Budget 2021 – Super–deduction
> For expenditure incurred from 1 April 2021 until the end of March 2023, companies can claim 130% capital allowances on qualifying plant and machinery investments. ·
> Under the super-deduction, for every pound a company invests, their taxes are cut by up to 25p.
>This change makes the UK’s capital allowance regime more internationally competitive, lifting the net present value of our plant and machinery allowances from 30th in the OECD to 1st.
What is plant and machinery?
Most tangible capital assets used in the course of a business are considered plant and machinery for the purposes of claiming capital allowances.

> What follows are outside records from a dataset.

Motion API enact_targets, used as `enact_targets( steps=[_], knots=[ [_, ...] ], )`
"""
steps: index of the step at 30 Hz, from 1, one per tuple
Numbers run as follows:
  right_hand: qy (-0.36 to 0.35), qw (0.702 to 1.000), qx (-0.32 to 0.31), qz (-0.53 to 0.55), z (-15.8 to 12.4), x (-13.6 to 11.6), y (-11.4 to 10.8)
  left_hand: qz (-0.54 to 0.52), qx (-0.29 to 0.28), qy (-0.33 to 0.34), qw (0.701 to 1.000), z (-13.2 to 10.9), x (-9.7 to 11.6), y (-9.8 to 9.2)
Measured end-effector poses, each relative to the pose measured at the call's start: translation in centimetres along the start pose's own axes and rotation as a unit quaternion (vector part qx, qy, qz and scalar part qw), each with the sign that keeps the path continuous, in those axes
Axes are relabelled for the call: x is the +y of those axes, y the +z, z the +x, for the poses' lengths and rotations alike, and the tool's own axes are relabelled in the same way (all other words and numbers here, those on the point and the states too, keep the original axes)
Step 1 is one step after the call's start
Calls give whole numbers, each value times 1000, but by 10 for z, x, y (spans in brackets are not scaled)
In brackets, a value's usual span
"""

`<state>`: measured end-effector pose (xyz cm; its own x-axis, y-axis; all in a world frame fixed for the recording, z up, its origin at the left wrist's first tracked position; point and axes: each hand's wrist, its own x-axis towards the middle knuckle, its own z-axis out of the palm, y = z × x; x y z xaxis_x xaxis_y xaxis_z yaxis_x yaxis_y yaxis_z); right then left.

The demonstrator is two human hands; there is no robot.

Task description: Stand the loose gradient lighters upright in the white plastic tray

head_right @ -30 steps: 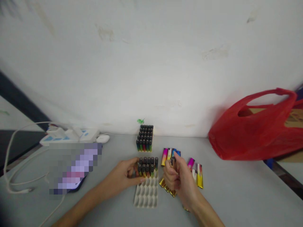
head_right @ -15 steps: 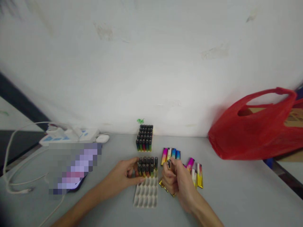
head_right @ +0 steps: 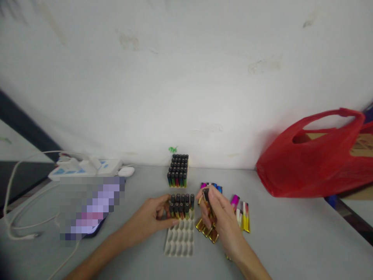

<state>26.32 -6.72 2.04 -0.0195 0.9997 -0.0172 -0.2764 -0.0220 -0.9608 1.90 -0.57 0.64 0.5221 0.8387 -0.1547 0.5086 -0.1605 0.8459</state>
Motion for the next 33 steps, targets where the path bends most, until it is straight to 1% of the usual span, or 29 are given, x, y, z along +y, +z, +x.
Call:
enact_targets(
  steps=[4, 6, 10, 12, 14, 16, 18, 21, 25, 29, 33],
  knots=[
    [-100, 988, 5, -114, 1, -1, -3, 3, 6, 1, 1000, -1, 1, 0],
    [-131, 979, 5, -154, 3, -1, -4, 5, 7, 2, 1000, -1, 2, 0],
    [-128, 972, 27, -194, 3, -2, -5, -1, 4, 3, 1000, 0, 2, 0],
    [-134, 962, 26, -235, 0, -2, -5, -4, 1, 6, 1000, 0, 1, 0],
    [-160, 939, 18, -306, -3, -2, -5, -6, 4, 6, 1000, 0, 2, 1],
    [-199, 907, 9, -371, -5, -3, -4, -7, 9, 4, 1000, 0, 2, 1],
    [-235, 882, 2, -409, -6, -2, -4, -5, 10, 3, 1000, 0, 3, 1],
    [-274, 858, -3, -436, -6, -1, -5, -4, 6, 3, 1000, -1, 4, 0],
    [-299, 838, -18, -456, -4, -2, -6, -4, 4, 3, 1000, 0, 3, 0],
    [-294, 830, -33, -472, -5, -7, -5, -7, 2, 3, 1000, 0, 3, 0],
    [-279, 837, -41, -469, -6, -8, -4, -7, 1, 3, 1000, -2, 7, 0]
  ],
)
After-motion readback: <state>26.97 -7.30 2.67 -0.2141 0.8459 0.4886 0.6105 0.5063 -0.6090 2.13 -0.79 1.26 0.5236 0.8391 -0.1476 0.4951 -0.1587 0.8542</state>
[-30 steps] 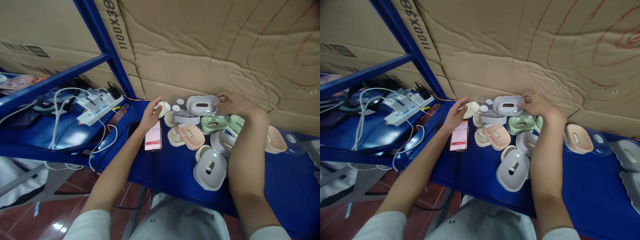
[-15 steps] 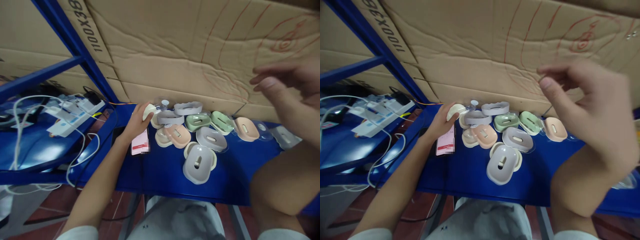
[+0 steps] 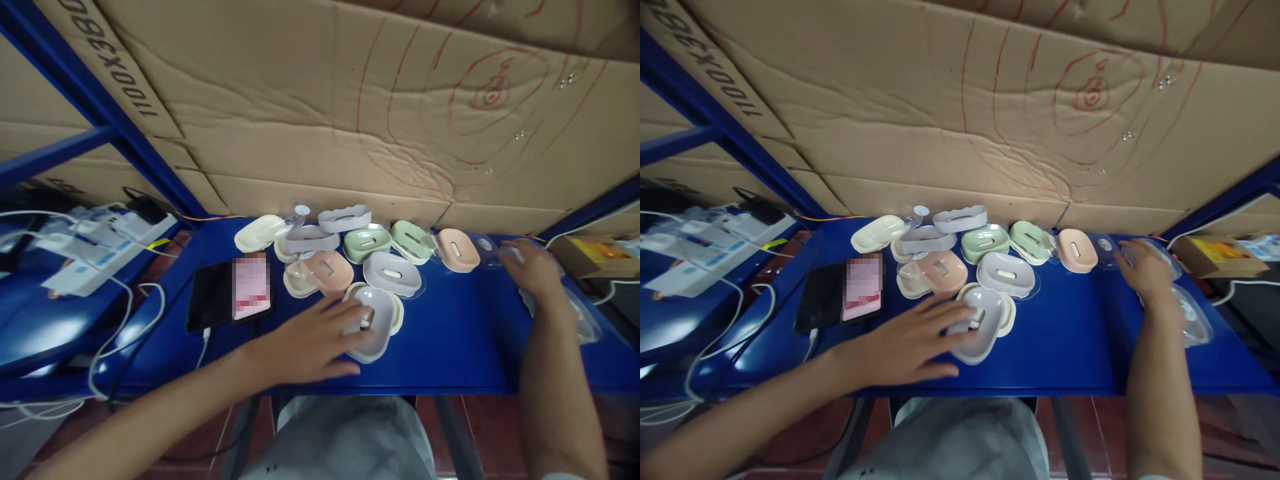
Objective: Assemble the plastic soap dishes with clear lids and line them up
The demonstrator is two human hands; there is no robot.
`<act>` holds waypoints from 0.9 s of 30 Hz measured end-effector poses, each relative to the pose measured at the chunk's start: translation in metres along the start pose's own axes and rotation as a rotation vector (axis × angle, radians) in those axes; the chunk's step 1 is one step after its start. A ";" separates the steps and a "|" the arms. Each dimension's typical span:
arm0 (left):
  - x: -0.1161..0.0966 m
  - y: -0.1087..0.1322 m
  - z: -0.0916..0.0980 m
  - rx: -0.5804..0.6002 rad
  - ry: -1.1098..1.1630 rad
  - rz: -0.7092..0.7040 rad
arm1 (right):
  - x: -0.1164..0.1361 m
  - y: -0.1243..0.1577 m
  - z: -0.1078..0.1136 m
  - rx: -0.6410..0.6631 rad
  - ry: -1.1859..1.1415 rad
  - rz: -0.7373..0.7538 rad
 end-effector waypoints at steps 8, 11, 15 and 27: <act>-0.014 -0.018 -0.038 0.029 -0.091 0.035 | 0.063 0.006 -0.053 0.190 -0.153 0.164; -0.023 -0.015 -0.044 -0.020 -0.094 0.148 | 0.060 0.011 -0.039 0.155 -0.194 0.107; -0.046 -0.017 -0.056 -0.117 -0.116 0.290 | 0.068 0.023 -0.015 0.062 -0.377 0.029; -0.051 -0.039 -0.075 -0.496 -0.223 0.675 | 0.027 0.030 0.016 -0.244 -0.111 -0.190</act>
Point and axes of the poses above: each hand's wrist, its own y-axis away from the middle knuckle, its own z-axis out of the back of the hand, x = y × z, the point moved 3 cm from there along -y, towards the middle knuckle, and after that the axes turned 15 degrees about -z, right-handed, at the moved point
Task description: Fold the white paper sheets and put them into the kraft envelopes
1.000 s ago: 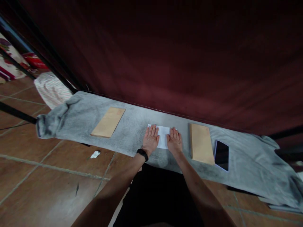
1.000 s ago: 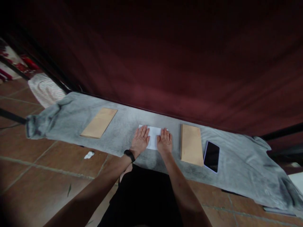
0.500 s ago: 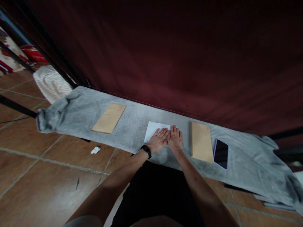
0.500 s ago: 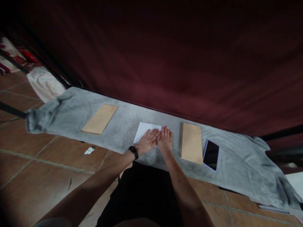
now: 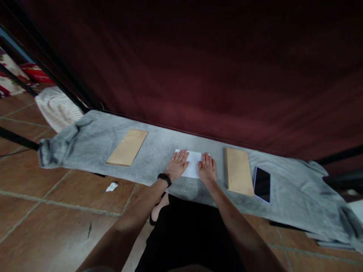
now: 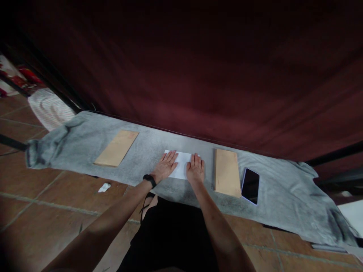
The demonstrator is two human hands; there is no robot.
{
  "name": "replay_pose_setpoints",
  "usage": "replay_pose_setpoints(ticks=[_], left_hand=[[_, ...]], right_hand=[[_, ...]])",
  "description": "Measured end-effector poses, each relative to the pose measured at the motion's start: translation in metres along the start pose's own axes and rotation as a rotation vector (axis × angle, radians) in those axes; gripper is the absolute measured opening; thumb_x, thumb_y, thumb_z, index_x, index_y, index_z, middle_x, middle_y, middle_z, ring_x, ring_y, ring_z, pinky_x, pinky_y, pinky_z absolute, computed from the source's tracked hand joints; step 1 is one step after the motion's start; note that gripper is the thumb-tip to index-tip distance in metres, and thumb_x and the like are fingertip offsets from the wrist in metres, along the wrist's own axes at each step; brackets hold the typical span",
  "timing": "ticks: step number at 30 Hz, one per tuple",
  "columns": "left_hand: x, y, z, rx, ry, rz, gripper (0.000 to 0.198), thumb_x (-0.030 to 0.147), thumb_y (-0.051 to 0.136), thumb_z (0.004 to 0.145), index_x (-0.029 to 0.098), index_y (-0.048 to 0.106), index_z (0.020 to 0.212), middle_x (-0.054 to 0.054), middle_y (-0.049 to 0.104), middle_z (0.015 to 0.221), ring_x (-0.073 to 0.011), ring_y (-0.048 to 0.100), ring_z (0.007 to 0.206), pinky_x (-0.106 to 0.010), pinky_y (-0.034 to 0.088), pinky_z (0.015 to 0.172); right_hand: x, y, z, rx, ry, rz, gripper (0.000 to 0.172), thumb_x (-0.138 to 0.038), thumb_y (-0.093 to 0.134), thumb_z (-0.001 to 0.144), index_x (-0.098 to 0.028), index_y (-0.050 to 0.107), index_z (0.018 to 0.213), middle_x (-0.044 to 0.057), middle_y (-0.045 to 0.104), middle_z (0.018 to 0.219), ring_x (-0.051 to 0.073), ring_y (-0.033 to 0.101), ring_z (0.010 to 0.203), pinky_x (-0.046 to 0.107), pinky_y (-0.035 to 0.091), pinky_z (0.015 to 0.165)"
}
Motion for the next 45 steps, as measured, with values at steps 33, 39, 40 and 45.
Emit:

There is not an exhaustive list of plant and machinery assets. The kinds of assets which may qualify for either the super-deduction or the 50% FYA include, but are not limited to:
· Solar panels
· Computer equipment and servers
· Tractors, lorries, vans
· Ladders, drills, cranes
· Office chairs and desks,
· Electric vehicle charge points
· Refrigeration units
· Foundry equipment
> a 130% super-deduction capital allowance on qualifying plant and machinery investments a 50% first-year allowance for qualifying special rate assets
The super-deduction will allow companies to cut their tax bill by up to 25p for every £1 they invest, ensuring the UK capital allowances regime is amongst the world’s most competitive.
The government has offered unprecedented support for businesses during Covid. Even so, pandemic-related economic shocks and the accompanying uncertainty have chilled business investment. This super-deduction will encourage firms to invest in productivity-enhancing plant and machinery assets that will help them grow, and to make those investments now.